La Gorda pisaba terreno peligroso. Intenté hacerla variar de rumbo, pero me rechazó.

– Tú quieres a un pequeño y no te interesa conocer el sentido de las palabras del Nagual -dijo, acusadora-. El Nagual me dijo que tenías una hija a la que nunca habías visto, y que querías a ese niño. La una te quitó fuerza, el otro te obligó a concretar. Les has unido.

No tuve otro remedio que dejar de escribir. Salí a gatas de la cueva y me puse de pie. Comencé a descender la empinada cuesta que llevaba al fondo del barranco. La Gorda me siguió. Me preguntó si me encontraba molesto por su franqueza. No quise mentir.

– ¿Qué crees? -pregunté.

– ¡Estás furioso! -exclamó, y soltó una risilla tonta con un desenfado que sólo había visto en don Juan y en don Genaro.
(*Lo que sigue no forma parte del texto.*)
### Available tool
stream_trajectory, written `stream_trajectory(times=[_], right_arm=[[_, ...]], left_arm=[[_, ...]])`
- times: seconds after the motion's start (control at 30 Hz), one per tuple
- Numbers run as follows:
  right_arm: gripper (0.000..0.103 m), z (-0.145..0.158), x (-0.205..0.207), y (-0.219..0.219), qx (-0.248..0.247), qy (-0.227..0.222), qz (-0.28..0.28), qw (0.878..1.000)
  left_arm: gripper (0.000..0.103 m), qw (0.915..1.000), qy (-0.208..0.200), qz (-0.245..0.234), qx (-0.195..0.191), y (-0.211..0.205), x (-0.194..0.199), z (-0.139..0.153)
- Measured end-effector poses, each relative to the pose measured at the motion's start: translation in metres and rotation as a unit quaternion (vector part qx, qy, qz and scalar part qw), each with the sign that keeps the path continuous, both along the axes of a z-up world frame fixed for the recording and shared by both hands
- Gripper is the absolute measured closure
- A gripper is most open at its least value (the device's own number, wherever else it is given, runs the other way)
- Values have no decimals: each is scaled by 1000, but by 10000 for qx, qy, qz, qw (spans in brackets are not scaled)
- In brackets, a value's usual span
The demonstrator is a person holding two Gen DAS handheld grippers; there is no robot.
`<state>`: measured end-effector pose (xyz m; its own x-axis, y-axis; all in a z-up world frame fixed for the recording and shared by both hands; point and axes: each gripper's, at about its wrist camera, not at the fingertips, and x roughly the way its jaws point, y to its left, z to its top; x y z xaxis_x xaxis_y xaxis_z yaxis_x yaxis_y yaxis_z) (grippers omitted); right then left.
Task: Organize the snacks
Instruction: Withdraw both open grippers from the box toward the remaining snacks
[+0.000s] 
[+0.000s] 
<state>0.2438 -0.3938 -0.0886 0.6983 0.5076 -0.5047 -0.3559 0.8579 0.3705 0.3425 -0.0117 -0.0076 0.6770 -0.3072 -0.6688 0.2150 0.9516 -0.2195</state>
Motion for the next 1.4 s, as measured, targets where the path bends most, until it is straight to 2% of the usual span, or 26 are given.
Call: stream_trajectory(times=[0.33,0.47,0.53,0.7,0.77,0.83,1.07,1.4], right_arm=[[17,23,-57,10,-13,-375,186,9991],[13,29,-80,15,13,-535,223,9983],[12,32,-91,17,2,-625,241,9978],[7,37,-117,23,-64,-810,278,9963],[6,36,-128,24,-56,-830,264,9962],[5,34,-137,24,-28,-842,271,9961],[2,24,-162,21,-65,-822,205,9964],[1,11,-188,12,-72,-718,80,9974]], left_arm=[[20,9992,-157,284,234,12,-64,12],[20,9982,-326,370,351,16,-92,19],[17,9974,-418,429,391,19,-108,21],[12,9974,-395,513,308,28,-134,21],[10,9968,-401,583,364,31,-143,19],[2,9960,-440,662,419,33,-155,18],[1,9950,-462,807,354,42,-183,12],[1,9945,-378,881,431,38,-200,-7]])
A juzgar por las apariencias, estuvo a punto de perder el equilibrio y se aferró a mi brazo izquierdo. Para ayudarla a bajar al fondo del barranco, la alcé por el talle. Creí que no podía pesar más de cincuenta kilos. Frunció los labios al modo de don Genaro y dijo que pesaba cincuenta y seis. Los dos nos echamos a reír a la vez. Ello supuso un instante de comunicación directa, espontánea.